What is being asked: Within the entries below, find the portion that opens with the line containing "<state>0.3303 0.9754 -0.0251" and closes with the line containing "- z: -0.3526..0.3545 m". Retype that portion exactly and only.

Records for the task:
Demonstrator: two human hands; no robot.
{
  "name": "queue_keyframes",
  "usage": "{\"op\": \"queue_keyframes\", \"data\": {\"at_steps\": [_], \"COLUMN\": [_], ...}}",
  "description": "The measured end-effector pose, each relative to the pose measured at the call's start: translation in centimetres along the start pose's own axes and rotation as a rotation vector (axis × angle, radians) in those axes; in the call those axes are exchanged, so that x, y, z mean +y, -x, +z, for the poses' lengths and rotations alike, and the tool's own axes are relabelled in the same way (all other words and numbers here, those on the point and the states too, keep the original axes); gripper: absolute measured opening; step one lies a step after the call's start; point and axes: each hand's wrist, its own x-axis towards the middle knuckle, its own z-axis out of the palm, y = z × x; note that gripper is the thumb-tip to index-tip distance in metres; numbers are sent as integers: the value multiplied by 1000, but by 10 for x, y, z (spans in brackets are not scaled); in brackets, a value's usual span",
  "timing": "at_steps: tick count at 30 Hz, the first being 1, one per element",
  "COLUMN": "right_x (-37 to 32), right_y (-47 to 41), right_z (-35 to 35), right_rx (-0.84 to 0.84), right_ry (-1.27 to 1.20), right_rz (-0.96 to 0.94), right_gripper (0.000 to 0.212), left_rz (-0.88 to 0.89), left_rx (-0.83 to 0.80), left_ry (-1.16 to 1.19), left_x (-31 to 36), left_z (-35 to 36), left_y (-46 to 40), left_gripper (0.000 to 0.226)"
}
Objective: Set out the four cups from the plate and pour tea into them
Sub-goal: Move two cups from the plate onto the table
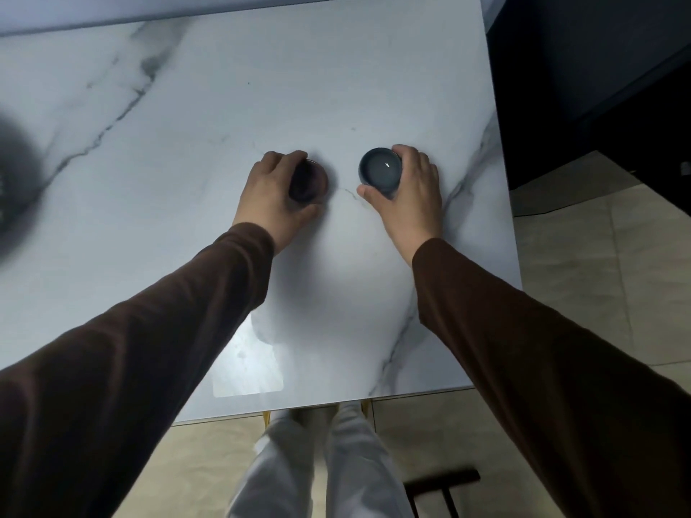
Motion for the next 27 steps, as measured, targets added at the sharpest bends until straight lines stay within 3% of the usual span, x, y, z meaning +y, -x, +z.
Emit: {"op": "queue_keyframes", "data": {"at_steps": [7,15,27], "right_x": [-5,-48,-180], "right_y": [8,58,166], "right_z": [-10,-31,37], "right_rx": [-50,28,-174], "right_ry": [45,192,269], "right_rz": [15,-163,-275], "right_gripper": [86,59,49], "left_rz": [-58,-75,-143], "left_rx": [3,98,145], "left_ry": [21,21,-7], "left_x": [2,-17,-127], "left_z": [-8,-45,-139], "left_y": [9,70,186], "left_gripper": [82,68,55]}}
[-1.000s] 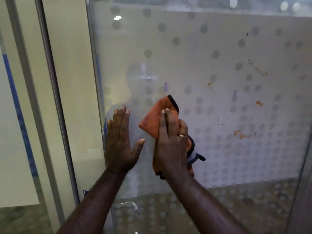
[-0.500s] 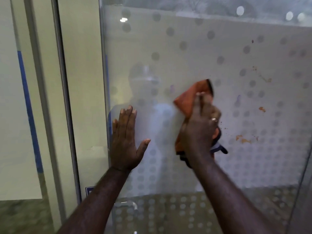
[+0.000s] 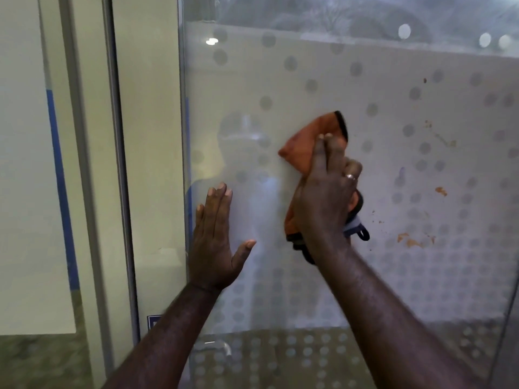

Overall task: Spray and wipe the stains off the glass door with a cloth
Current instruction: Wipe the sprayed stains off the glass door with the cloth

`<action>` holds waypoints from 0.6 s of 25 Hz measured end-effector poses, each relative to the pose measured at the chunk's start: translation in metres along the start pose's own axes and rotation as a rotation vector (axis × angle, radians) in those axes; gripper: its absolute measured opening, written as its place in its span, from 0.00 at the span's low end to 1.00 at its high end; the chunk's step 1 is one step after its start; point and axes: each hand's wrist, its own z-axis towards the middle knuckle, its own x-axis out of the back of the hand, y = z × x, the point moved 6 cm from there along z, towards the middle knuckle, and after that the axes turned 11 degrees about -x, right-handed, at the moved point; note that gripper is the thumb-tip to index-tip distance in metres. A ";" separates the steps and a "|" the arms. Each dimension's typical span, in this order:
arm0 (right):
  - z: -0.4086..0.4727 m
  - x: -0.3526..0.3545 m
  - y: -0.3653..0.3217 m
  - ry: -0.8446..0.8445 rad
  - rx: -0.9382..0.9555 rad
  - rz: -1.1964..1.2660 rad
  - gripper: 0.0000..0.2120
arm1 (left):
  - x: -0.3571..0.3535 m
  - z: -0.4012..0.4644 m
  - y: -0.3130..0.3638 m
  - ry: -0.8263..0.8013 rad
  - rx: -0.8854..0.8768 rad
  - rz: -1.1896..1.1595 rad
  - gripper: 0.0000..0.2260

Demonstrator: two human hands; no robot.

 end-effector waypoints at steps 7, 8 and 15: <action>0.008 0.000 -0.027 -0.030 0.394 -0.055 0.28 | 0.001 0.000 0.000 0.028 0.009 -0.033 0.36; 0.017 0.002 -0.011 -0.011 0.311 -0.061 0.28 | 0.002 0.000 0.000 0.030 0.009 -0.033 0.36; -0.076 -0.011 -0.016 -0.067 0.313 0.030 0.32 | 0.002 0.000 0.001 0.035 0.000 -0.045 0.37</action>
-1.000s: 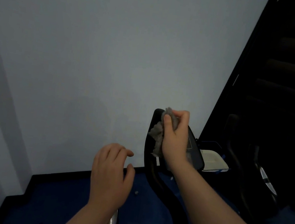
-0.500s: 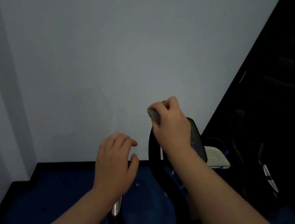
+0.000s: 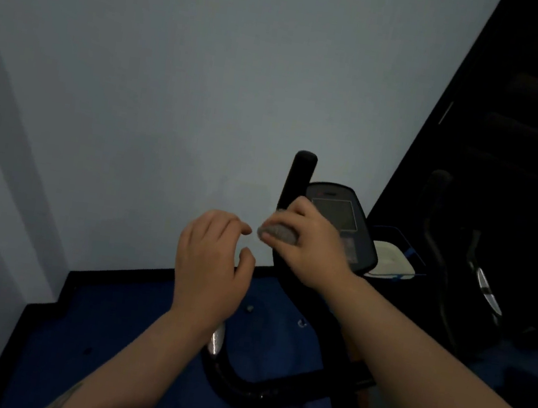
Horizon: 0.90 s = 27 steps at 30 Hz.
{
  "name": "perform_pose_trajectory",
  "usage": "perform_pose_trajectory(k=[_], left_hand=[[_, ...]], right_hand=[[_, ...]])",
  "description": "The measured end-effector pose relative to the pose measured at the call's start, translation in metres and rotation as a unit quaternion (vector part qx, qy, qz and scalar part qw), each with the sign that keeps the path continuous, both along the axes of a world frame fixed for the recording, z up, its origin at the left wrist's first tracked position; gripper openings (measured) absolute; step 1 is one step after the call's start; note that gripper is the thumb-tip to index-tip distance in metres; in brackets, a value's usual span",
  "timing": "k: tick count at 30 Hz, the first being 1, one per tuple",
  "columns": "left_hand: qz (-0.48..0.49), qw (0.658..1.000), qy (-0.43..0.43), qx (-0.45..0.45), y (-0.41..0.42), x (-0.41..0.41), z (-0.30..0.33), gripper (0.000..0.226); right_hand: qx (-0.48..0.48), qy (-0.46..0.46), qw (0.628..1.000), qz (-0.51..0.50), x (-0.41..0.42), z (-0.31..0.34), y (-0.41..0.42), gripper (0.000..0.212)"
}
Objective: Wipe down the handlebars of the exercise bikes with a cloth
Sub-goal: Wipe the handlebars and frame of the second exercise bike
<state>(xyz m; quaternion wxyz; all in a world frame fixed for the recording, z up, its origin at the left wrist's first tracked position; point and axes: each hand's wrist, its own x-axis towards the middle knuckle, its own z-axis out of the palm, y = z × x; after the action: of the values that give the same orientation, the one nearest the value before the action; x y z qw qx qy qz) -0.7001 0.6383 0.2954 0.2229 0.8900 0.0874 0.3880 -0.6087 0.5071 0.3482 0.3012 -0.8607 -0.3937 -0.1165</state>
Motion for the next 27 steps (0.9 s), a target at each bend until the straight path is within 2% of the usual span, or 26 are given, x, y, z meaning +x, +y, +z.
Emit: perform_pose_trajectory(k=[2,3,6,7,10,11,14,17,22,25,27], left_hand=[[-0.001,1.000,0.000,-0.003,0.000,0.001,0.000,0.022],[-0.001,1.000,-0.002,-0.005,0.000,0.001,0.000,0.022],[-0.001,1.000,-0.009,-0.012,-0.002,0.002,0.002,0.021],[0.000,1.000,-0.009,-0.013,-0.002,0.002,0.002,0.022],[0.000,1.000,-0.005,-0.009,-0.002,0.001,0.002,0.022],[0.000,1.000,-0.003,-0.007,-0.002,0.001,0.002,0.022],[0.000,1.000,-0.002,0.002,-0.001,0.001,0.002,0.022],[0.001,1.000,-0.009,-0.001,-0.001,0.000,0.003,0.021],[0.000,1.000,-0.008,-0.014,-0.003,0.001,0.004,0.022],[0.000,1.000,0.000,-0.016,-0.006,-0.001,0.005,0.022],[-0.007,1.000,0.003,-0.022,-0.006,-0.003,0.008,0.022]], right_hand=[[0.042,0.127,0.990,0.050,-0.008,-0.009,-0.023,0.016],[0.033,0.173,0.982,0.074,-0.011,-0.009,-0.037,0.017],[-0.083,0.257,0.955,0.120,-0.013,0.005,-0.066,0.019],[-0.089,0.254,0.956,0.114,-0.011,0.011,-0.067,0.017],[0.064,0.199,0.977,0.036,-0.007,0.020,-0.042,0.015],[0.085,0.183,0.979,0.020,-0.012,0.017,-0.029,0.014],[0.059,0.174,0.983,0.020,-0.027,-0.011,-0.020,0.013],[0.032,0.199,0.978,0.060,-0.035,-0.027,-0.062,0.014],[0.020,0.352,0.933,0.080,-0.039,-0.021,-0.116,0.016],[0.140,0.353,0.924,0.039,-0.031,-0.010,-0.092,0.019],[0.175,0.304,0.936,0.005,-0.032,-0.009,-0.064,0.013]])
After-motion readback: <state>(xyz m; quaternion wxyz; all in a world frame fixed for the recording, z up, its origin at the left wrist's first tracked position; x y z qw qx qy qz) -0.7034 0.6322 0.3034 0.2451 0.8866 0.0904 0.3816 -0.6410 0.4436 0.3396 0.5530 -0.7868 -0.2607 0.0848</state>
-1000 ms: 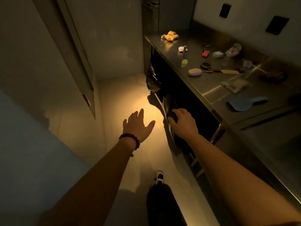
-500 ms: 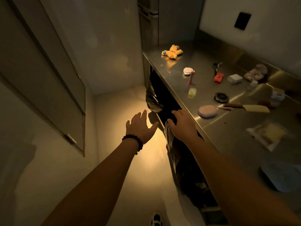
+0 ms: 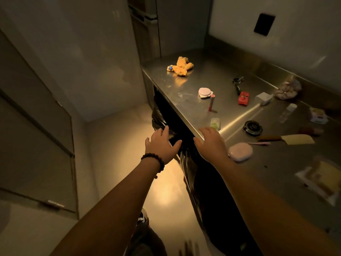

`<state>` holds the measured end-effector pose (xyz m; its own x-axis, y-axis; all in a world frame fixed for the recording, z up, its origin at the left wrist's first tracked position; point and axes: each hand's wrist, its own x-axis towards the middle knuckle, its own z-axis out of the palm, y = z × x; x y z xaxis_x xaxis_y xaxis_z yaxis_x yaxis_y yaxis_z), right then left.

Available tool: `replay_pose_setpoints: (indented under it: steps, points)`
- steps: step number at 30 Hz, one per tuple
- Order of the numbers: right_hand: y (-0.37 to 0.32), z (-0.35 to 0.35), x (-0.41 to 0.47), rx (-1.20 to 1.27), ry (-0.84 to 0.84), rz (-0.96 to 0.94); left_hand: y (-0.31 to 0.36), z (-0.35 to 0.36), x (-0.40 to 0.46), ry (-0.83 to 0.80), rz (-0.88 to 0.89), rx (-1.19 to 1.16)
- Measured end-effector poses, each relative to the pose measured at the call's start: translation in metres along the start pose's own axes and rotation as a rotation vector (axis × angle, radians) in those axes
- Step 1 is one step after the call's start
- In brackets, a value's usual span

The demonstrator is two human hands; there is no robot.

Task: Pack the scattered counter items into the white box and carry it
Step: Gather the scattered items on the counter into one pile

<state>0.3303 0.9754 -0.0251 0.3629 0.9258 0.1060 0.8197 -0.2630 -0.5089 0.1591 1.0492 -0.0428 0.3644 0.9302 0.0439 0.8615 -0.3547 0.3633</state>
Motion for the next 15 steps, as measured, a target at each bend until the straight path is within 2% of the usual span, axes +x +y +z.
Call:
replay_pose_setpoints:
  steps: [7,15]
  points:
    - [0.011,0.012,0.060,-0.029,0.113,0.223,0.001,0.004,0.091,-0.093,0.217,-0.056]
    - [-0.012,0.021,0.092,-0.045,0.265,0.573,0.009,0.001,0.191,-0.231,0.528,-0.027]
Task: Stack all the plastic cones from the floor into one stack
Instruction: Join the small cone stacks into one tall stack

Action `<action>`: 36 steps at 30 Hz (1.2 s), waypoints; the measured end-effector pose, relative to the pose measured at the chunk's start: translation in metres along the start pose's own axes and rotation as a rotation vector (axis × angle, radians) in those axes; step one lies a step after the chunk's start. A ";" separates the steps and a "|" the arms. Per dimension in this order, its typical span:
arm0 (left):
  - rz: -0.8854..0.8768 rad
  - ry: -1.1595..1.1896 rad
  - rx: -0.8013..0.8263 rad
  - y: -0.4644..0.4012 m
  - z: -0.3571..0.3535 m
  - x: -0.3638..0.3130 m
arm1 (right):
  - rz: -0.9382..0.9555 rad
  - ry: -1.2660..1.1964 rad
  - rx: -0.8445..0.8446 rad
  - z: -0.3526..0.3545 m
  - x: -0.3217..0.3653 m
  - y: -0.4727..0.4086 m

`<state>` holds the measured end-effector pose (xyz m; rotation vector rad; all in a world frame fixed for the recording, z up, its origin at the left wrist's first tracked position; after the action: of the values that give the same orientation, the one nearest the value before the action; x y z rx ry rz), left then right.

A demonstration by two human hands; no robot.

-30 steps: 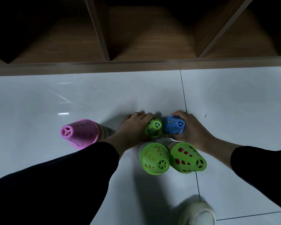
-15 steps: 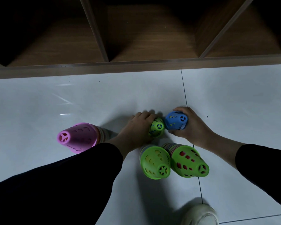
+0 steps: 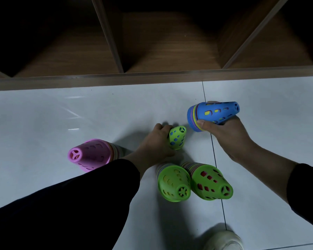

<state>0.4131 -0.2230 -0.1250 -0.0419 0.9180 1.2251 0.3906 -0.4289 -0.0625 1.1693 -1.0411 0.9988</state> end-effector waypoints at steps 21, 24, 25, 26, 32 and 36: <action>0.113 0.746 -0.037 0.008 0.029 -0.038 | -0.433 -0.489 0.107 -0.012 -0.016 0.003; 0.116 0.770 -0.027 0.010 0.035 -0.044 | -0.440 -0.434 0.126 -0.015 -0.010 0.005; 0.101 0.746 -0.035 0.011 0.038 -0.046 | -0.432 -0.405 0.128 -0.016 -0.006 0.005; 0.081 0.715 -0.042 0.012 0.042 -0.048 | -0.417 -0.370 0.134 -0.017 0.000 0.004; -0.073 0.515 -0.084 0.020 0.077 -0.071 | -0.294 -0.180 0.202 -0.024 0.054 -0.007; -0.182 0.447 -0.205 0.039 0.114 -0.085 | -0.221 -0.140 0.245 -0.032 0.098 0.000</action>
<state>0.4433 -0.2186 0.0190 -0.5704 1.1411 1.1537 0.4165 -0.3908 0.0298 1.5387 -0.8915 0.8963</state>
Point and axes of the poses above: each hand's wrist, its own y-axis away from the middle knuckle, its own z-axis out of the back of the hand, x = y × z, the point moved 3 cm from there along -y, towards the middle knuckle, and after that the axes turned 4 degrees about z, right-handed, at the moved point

Worked solution:
<state>0.3303 0.9754 -0.0251 0.3629 0.9258 0.1060 0.8197 -0.2630 -0.5089 0.1591 1.0492 -0.0428 0.3644 0.9302 0.0439 0.8615 -0.3547 0.3633</state>
Motion for the next 15 steps, as measured, a target at each bend until the straight path is within 2% of the usual span, axes +x +y +z.
Call:
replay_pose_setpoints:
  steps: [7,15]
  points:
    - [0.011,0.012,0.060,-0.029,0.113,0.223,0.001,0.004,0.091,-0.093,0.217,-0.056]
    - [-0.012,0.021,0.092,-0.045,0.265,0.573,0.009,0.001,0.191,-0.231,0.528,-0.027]
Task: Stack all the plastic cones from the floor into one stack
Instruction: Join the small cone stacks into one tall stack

Action `<action>`: 36 steps at 30 Hz (1.2 s), waypoints; the measured end-effector pose, relative to the pose measured at the chunk's start: translation in metres along the start pose's own axes and rotation as a rotation vector (axis × angle, radians) in those axes; step one lies a step after the chunk's start. A ";" separates the steps and a "|" the arms. Per dimension in this order, its typical span:
arm0 (left):
  - rz: -0.8854..0.8768 rad
  - ry: -1.1595..1.1896 rad
  - rx: -0.8013..0.8263 rad
  - y: -0.4644..0.4012 m
  - z: -0.3571..0.3535 m
  - x: -0.3638..0.3130 m
arm1 (right):
  - rz: -0.9382..0.9555 rad
  - ry: -1.2660..1.1964 rad
  - rx: -0.8445..0.8446 rad
  - z: -0.3526..0.3545 m

Nothing else remains to be done in this exercise.